§ **Directions**:
Every line from the first one in the listing down to the line with "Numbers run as" should be restated word for word.

§ **Recorded data**:
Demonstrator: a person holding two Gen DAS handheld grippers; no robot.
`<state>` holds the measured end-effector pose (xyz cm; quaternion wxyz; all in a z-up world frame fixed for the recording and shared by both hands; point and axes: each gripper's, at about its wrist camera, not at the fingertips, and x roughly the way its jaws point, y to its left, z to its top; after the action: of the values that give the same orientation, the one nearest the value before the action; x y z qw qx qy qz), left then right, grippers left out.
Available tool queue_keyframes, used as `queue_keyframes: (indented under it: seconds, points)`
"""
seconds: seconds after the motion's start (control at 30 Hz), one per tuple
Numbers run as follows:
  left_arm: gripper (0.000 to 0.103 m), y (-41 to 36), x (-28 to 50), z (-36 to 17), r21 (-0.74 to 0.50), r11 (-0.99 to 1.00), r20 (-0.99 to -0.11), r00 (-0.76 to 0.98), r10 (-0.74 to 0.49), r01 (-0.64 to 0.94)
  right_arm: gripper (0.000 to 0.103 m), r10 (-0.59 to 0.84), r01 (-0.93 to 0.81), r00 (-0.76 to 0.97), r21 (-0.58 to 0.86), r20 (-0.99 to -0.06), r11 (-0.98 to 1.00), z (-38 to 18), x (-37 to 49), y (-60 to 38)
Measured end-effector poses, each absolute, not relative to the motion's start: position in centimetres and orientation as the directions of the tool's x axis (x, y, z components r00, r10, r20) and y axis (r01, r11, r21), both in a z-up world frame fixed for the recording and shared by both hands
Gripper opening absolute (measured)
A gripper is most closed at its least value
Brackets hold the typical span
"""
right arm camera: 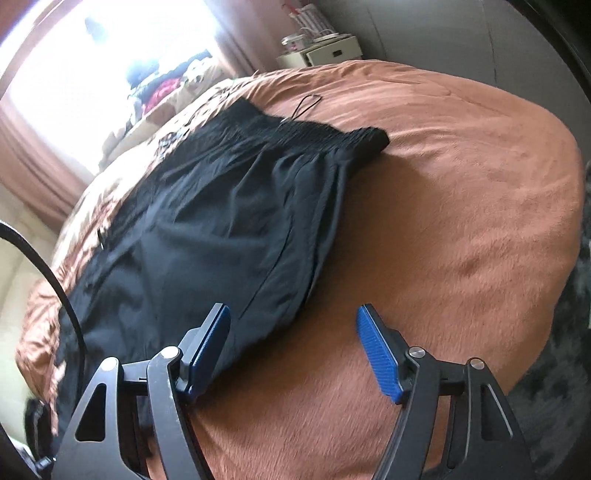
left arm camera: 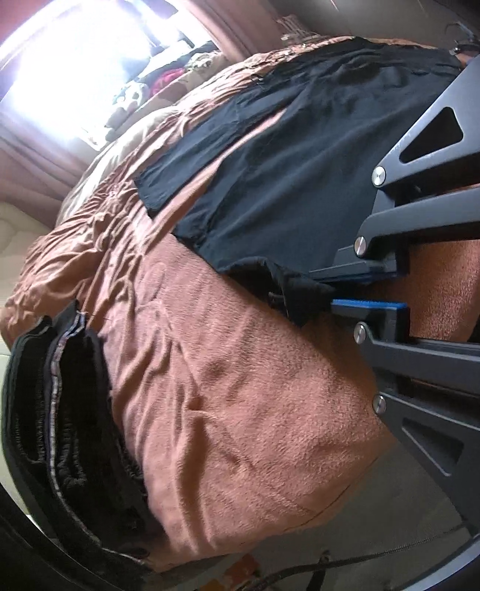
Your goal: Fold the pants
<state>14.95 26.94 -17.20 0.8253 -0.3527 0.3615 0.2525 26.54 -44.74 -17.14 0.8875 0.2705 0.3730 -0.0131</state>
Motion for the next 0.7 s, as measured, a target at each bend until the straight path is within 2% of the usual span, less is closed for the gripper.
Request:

§ **Output below**:
Demonstrator: a person holding two Gen DAS handheld grippers; no robot.
`<state>` holds the measured end-effector pose (xyz cm; quaternion wxyz; all in a z-up world frame fixed for the recording and shared by both hands; point and axes: each gripper's, at about its wrist camera, not at the fingertips, and x roughly the way its jaws point, y to its left, z to its top; after the action: of the values that give the same orientation, the one nearest the value before the action; x y z qw qx qy qz), left then right, grippers left out.
Available tool queue_keyframes, used as `queue_keyframes: (indented under it: seconds, points)`
"""
seconds: seconds after the motion's start (control at 30 Hz), one per tuple
Numbers run as follows:

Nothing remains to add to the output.